Copenhagen climate talks suspended in Africa-led protest, Then Resumed
The main sessions of UN climate talks in Copenhagen were suspended on Monday in a protest led by African nations and the developing countries accusing rich countries of trying to wreck the existing UN Kyoto Protocol.
"This is a walk-out over process and form, not a walkout over substance, and that's regrettable," Australian Climate Change
Minister Penny Wong said of the action.
The countries were angry that the conference was weakening in support for the Kyoto Protocol, the core emissions-curbing treaty, they said.
"They have walked out, I am advised, of the working groups," one Western minister told AFP on condition of anonymity.
The minister added: "This is salvageable. It depends if people want to be constructive."
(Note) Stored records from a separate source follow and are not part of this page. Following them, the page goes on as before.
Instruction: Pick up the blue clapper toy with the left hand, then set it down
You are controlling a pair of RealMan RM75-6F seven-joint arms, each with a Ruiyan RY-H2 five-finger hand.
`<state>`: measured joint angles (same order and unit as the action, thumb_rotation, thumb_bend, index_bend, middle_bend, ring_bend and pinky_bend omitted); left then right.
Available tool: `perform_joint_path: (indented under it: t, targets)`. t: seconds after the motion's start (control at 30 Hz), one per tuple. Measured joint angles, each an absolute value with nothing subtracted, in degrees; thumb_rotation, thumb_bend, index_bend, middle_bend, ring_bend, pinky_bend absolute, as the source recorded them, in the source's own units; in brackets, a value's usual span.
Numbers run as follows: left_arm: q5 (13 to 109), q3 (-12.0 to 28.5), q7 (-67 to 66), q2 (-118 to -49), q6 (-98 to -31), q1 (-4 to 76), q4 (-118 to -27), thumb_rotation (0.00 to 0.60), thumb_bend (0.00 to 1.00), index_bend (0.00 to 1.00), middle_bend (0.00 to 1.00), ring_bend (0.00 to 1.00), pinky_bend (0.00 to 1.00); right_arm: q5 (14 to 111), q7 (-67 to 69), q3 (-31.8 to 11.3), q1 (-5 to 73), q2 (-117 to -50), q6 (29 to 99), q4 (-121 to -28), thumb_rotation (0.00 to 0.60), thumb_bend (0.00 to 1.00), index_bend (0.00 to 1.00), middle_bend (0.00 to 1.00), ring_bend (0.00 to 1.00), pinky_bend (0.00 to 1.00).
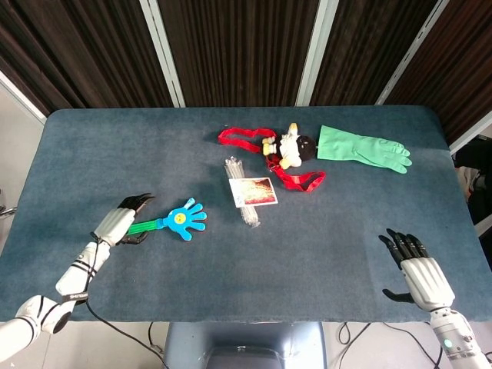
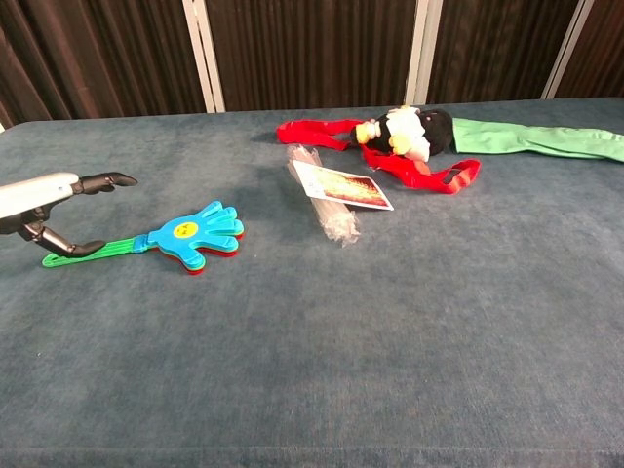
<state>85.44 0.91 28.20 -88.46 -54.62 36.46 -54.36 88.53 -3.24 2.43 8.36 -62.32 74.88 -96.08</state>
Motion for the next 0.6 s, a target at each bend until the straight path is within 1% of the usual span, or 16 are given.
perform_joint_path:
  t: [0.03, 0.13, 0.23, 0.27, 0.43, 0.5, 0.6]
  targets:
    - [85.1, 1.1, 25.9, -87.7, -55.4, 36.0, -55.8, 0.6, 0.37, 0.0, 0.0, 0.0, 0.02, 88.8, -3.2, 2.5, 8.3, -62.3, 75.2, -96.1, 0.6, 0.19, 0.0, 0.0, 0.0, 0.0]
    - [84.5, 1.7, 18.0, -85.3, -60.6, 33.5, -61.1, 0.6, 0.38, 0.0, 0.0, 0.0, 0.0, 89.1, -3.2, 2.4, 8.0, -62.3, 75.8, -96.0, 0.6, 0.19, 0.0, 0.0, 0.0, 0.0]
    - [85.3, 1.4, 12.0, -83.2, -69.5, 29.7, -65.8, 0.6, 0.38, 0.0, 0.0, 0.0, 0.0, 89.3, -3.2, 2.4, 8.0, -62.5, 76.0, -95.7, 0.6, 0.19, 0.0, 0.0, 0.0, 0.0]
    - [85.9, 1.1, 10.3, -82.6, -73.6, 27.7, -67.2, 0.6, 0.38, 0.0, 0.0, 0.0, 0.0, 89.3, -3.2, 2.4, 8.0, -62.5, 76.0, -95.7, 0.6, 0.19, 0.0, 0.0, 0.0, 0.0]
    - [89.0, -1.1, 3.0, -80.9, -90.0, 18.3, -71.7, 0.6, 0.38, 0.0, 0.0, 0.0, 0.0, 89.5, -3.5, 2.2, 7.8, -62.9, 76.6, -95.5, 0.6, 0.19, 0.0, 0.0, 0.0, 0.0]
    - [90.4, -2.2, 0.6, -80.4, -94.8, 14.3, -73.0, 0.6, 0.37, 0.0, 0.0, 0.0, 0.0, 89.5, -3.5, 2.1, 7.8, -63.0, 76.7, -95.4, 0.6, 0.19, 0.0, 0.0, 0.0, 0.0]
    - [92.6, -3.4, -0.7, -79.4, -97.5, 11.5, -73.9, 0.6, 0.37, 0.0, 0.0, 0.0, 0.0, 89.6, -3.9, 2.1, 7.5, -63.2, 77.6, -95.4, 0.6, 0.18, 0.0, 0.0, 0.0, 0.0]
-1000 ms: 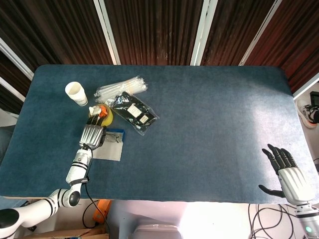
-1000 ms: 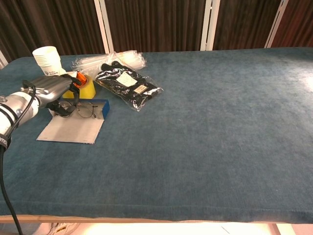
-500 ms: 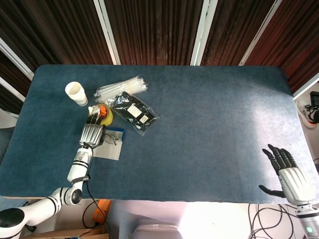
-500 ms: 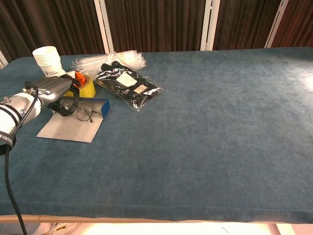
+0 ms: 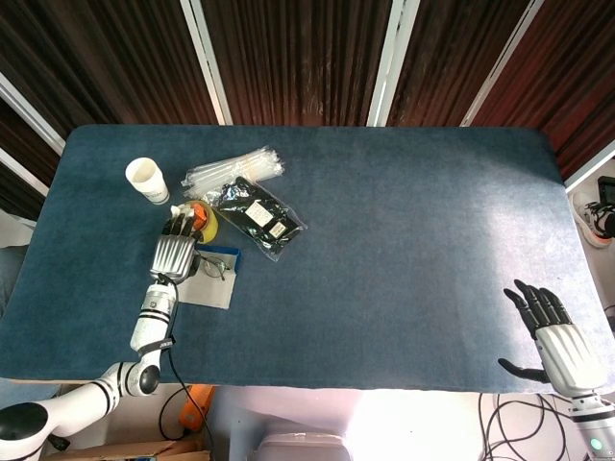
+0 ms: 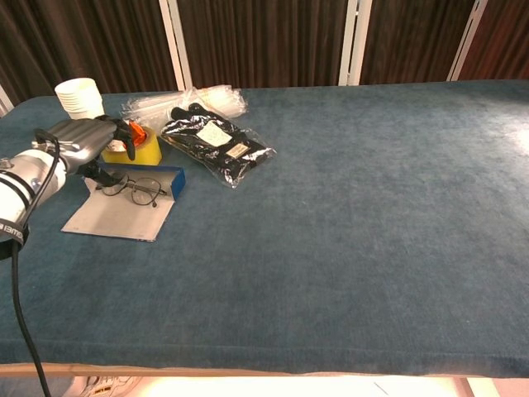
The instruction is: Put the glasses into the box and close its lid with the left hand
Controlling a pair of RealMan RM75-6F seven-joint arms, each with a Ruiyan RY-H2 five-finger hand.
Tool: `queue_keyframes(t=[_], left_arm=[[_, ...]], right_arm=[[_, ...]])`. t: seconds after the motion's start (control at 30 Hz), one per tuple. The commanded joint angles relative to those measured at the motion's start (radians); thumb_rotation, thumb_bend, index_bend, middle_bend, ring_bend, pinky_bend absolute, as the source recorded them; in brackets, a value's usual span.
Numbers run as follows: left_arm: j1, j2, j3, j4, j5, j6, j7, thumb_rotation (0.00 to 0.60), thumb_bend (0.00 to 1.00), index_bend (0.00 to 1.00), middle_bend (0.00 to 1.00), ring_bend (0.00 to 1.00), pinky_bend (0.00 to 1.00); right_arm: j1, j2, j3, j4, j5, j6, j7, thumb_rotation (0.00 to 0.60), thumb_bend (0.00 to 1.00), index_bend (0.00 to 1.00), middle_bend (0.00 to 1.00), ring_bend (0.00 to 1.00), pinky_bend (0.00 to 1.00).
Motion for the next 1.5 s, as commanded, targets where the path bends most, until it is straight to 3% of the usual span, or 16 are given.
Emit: queue_keyframes(t=[0.03, 0.23, 0.33, 0.53, 0.6, 0.73, 1.5], left_arm=[[0.021, 0.027, 0.008, -0.058, 0.03, 0.042, -0.02, 0.6, 0.41, 0.37, 0.11, 0.06, 0.13], [0.1, 0.191, 0.069, -0.328, 0.064, 0.059, -0.042, 0.6, 0.34, 0.33, 0.03, 0.0, 0.11], [0.112, 0.222, 0.082, -0.374, 0.07, 0.057, -0.043, 0.6, 0.32, 0.32, 0.02, 0.0, 0.1], [0.167, 0.342, 0.17, -0.541, 0.111, 0.055, -0.027, 0.6, 0.29, 0.31, 0.0, 0.0, 0.09], [0.174, 0.353, 0.21, -0.548, 0.099, 0.026, 0.013, 0.6, 0.28, 0.29, 0.0, 0.0, 0.08], [0.173, 0.367, 0.222, -0.579, 0.071, 0.003, 0.044, 0.6, 0.28, 0.26, 0.0, 0.0, 0.07], [0.135, 0.271, 0.185, -0.447, 0.027, -0.029, 0.073, 0.6, 0.29, 0.28, 0.0, 0.0, 0.07]], right_arm=[[0.001, 0.0, 0.0, 0.001, -0.001, -0.001, 0.001, 0.6, 0.12, 0.0, 0.0, 0.0, 0.0], [0.002, 0.0, -0.003, 0.0, -0.007, -0.003, 0.003, 0.6, 0.12, 0.0, 0.0, 0.0, 0.0], [0.002, -0.001, -0.004, 0.0, -0.009, -0.002, 0.003, 0.6, 0.12, 0.0, 0.0, 0.0, 0.0], [0.001, -0.005, -0.014, -0.004, -0.032, 0.003, -0.012, 0.6, 0.12, 0.0, 0.0, 0.0, 0.0], [0.002, -0.006, -0.021, -0.006, -0.045, 0.002, -0.018, 0.6, 0.12, 0.0, 0.0, 0.0, 0.0], [0.002, -0.007, -0.021, -0.004, -0.045, 0.003, -0.018, 0.6, 0.12, 0.0, 0.0, 0.0, 0.0], [0.0, -0.006, -0.021, -0.001, -0.042, 0.009, -0.011, 0.6, 0.12, 0.0, 0.0, 0.0, 0.0]])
The move was unleashed by African countries, which had the support of the G77 group of developing countries, they said.
They refused to continue negotiations unless talks on a second commitment period to the Kyoto Protocol were given priority over broader discussions on a "long-term vision" for cooperative action on climate change.
African nations later said they would return to the talks on Monday, allowing the negotiations to resume, after winning assurances that the conference put more focus on extending the existing Kyoto Protocol. "We're going back," Pa Ousman Jarju from the delegation of Gambia, told Reuters. The protest held up the talks that had been due to start at 1030 GMT.